The copy you return must begin at the line containing "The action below" and end at the final line of the listing below, with every picture left out.

◆ Collected data ◆

++++

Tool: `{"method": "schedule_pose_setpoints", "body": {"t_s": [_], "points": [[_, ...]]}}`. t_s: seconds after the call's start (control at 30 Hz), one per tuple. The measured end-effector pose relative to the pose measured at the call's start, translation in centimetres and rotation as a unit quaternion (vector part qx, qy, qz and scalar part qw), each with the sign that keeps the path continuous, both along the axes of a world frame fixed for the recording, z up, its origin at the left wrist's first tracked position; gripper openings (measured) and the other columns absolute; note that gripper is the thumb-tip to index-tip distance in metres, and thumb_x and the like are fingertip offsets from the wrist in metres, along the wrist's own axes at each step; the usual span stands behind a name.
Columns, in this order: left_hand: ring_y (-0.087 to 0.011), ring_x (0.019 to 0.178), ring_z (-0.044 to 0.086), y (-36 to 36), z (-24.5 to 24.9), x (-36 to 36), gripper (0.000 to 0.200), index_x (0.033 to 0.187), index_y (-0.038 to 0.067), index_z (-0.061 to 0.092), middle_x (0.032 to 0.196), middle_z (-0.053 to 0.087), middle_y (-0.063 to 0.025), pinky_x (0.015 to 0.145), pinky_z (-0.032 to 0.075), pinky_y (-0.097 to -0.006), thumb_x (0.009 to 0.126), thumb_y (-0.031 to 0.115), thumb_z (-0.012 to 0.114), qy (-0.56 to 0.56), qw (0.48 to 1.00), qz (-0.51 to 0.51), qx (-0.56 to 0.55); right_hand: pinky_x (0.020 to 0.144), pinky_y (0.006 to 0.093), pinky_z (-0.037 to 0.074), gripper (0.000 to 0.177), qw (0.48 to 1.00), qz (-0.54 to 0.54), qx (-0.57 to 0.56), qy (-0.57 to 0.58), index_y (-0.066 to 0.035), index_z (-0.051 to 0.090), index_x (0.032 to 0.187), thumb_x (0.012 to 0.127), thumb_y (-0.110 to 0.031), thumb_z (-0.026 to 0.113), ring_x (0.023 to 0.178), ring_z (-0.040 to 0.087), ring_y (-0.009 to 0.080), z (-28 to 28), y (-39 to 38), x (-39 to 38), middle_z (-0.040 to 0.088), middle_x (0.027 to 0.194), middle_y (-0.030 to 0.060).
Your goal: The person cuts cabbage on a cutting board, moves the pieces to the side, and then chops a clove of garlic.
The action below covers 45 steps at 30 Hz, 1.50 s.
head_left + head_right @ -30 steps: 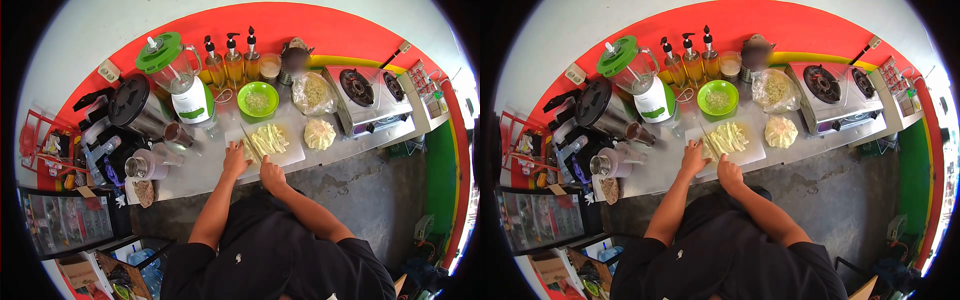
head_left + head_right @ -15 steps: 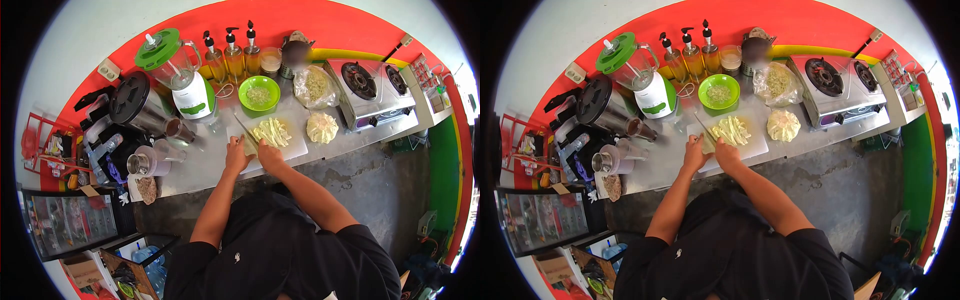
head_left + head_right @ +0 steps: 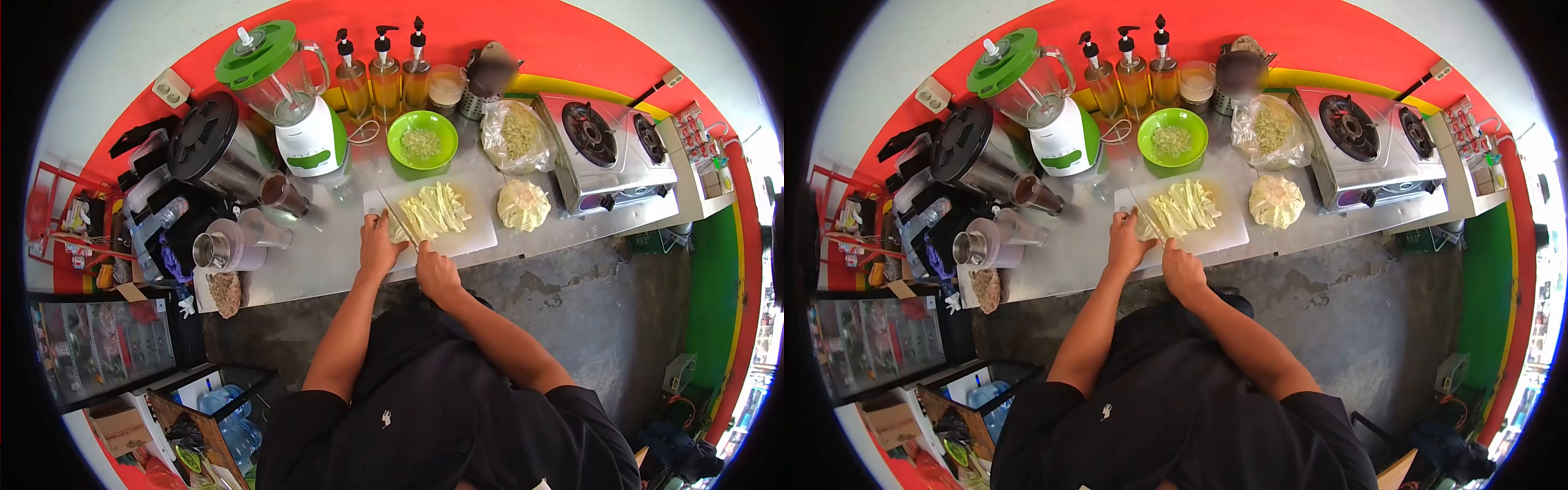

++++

◆ Reply ◆
The action below covers 45 steps at 30 Hz, 1.50 s.
head_left + head_right @ -30 steps: 
head_left + head_right @ -15 steps: 
head_left + head_right @ +0 steps: 

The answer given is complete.